[Python-Dev] Adding start to enumerate()
Georg Brandl
g.brandl at gmx.net
Tue May 13 21:22:57 CEST 2008
Guido van Rossum schrieb:
> On Tue, May 13, 2008 at 11:59 AM, Facundo Batista
> <facundobatista at gmail.com> wrote:
>> 2008/5/13, Steven D'Aprano <steve at pearwood.info>:
>>
>>
>> > Perhaps what we need is a more flexible enumerate function?

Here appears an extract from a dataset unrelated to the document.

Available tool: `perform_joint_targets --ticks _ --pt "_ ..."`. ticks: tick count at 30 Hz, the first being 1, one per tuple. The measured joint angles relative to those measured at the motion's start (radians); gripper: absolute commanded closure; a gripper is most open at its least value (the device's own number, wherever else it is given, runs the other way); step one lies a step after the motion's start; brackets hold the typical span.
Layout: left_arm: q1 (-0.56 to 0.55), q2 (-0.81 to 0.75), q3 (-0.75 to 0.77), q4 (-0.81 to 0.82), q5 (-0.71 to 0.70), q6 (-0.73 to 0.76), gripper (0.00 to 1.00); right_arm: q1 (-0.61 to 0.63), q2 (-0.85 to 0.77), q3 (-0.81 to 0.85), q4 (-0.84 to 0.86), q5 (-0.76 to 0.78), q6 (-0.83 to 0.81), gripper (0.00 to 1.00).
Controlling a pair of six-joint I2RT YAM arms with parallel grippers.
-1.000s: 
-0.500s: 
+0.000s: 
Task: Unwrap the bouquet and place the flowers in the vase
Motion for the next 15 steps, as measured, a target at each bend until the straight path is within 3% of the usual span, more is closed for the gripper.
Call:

>> > enumerate(iterable, start_at_index=0, count_from=0)
>>
>> +1 to provide both options: they're not intrusive (as I can keep using
>> enumerate without those), and having both helps in the understanding
>> of the function.
>>
>> I mean, if I find an option that is "start", I can confuse if it will
>> start counting or giving me the elements of the iterable... if I found
>> both parameters, it will be easier to understand.
>
> Actually, having both dramatically increases the potential for
> confusion. Once you have the starting index option, you're always
> going to be worried about whether the first index generated defaults
> to zero or to the starting index, since depending on your use case one
> or the other is vastly more useful...
>
> We already have itertools.islice() which can handle both of these
> easily (slice the input or slice the output).
>
> -1 on providing a start index.
> +1 on providing a start value for the count, making it a
> positional-with-optional-keyword-name ('start') parameter.
This is what's now implemented in SVN. Thanks for the discussion!